§ **Action item**: Each line of the listing that includes "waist" should be reported.

§ **Data segment**:
####

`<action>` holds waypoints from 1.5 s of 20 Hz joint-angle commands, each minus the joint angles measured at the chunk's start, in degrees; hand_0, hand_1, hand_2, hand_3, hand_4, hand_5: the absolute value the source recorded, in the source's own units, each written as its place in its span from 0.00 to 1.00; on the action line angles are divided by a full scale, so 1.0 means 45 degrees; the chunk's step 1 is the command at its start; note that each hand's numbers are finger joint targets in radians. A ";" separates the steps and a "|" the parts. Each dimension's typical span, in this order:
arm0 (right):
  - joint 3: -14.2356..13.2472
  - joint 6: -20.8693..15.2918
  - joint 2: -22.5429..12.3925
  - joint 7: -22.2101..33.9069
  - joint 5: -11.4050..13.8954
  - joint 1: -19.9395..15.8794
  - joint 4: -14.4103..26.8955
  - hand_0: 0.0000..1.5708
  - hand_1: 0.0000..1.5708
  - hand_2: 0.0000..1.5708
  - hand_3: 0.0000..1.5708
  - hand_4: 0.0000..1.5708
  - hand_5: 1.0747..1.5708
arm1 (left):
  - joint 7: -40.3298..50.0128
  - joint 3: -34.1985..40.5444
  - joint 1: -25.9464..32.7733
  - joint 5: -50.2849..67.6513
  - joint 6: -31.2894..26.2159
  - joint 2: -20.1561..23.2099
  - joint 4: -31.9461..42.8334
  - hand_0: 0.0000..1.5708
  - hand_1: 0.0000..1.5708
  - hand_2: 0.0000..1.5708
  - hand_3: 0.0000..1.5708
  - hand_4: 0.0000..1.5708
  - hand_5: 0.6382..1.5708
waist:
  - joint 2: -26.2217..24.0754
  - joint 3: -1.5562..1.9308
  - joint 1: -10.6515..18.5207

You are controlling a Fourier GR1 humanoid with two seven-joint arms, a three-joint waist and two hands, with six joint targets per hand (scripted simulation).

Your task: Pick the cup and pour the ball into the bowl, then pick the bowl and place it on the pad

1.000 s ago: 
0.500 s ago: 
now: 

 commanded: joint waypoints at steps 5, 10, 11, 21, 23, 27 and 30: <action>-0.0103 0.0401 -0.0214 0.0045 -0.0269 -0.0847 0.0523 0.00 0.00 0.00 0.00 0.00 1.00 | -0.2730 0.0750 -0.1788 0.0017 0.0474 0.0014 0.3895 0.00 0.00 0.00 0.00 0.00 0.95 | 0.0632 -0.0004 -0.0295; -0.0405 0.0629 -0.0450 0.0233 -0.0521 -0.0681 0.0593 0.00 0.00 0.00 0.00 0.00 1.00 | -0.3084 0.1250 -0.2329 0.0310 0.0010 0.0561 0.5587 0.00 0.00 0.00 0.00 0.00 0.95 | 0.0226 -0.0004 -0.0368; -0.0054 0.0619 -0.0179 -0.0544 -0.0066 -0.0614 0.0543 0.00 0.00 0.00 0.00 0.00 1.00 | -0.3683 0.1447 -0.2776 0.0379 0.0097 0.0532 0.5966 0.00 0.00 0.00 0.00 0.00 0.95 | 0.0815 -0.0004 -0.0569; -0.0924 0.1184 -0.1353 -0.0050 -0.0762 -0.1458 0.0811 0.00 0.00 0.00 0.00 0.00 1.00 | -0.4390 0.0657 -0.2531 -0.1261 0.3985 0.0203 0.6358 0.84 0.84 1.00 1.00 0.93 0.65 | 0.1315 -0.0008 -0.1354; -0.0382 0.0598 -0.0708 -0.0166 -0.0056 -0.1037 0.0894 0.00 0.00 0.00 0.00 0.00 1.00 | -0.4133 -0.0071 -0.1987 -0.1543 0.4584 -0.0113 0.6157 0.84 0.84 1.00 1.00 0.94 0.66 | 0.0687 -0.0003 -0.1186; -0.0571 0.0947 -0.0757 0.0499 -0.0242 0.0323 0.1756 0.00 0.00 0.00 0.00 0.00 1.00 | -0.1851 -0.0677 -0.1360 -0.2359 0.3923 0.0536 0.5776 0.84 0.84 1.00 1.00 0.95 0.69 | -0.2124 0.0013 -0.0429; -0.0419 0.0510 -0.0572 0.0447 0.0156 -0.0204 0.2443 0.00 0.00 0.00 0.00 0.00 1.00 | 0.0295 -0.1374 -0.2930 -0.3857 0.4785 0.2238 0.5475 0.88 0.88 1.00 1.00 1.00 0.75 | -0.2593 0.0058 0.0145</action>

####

§ **Exercise answer**:
waist:
You are controlling a Fourier GR1 humanoid with two seven-joint arms, a three-joint waist and two hands, with six joint targets per hand (scripted simulation).

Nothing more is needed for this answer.